*WHAT THIS TASK INVOLVES*
Here is the task for the records below: repeat exactly the lines from the one with "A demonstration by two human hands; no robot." to the one with "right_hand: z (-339", both included, and nothing else.

*PROVIDED INFORMATION*

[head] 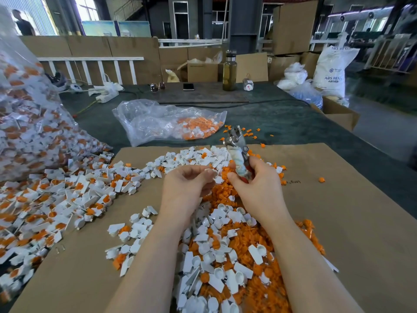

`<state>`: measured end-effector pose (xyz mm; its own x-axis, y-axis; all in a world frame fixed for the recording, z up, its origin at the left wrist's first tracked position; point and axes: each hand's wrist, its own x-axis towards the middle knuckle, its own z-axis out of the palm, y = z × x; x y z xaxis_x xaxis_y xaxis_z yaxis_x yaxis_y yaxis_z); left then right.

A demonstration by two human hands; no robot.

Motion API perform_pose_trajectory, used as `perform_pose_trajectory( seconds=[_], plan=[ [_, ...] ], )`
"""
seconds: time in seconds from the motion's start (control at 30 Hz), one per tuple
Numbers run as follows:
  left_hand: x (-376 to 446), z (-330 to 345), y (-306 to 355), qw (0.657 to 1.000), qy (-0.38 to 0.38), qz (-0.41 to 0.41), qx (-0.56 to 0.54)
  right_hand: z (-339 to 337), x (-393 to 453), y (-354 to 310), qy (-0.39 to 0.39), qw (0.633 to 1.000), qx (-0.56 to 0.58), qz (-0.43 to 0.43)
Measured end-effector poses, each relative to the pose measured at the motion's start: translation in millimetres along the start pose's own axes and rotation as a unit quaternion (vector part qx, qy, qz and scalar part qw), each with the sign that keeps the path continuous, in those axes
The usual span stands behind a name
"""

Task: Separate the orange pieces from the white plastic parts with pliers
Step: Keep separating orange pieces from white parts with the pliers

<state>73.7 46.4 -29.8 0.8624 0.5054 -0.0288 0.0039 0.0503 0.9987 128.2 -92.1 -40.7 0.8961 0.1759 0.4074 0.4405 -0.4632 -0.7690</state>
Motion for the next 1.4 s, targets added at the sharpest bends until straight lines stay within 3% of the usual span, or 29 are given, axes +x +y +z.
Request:
perform_pose_trajectory(
  seconds=[0.27, 0.67, 1.07, 1.4],
  plan=[
    [-0.9, 1.5, 0.0, 1.0, 0.004, 0.007, -0.006, 1.9, -2.9, -2.3, -0.016, 0.999, 0.039, -0.011],
    [-3.6, 5.8, 0.8, 1.0, 0.001, 0.01, -0.022, 2.6, -4.5, -3.9, 0.018, 0.999, -0.013, -0.037],
    [-8.1, 10.2, 2.3, 0.996, 0.007, 0.071, 0.054, 5.8, -7.8, -7.6, 0.069, 0.997, -0.034, -0.032],
    [-8.9, 11.8, 2.8, 0.983, 0.009, 0.121, 0.138, 6.0, -6.9, -8.0, 0.063, 0.997, -0.027, -0.02]
  ],
)
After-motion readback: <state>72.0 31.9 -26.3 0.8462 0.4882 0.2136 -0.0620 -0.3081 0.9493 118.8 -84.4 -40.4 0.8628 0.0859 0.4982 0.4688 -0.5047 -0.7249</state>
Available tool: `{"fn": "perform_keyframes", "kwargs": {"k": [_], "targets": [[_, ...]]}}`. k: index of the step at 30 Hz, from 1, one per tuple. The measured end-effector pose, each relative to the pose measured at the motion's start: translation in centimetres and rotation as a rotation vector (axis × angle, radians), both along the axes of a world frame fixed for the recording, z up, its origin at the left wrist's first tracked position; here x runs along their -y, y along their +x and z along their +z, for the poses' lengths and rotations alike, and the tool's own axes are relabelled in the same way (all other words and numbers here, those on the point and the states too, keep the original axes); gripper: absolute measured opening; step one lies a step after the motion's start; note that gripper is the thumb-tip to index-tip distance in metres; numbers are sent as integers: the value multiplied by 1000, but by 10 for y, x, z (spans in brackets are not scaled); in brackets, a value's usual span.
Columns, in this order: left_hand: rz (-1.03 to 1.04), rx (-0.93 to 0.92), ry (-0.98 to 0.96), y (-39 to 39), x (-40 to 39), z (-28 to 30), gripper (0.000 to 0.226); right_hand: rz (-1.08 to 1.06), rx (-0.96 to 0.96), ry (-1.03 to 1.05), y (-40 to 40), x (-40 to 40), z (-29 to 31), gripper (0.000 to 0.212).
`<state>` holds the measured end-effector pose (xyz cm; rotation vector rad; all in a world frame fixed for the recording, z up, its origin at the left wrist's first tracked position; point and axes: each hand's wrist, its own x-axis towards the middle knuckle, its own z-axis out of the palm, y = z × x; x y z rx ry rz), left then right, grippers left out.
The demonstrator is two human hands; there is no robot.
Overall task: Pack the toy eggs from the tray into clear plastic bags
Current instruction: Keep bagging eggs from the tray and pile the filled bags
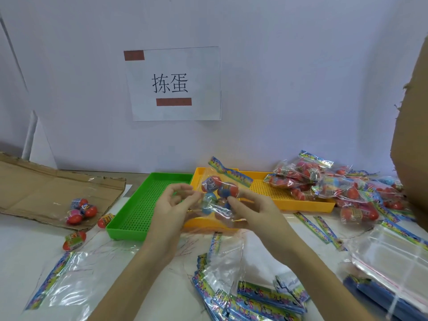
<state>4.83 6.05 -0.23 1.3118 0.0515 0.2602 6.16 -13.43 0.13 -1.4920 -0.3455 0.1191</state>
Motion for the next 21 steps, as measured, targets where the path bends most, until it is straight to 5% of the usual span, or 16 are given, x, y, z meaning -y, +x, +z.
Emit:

*RESPONSE TO THIS TASK*
A demonstration by two human hands; no robot.

Motion API perform_pose_trajectory, used as `perform_pose_trajectory( seconds=[_], plan=[ [_, ...] ], )`
"""
seconds: time in seconds from the motion's start (control at 30 Hz), one per tuple
Numbers run as follows:
  left_hand: x (-376 to 446), z (-330 to 345), y (-306 to 355), qw (0.657 to 1.000), qy (-0.38 to 0.38), qz (-0.41 to 0.41), qx (-0.56 to 0.54)
  right_hand: z (-339 to 337), x (-393 to 453), y (-354 to 310), qy (-0.39 to 0.39), qw (0.633 to 1.000), qx (-0.56 to 0.58), qz (-0.43 to 0.43)

The exercise is done, and nothing more is needed.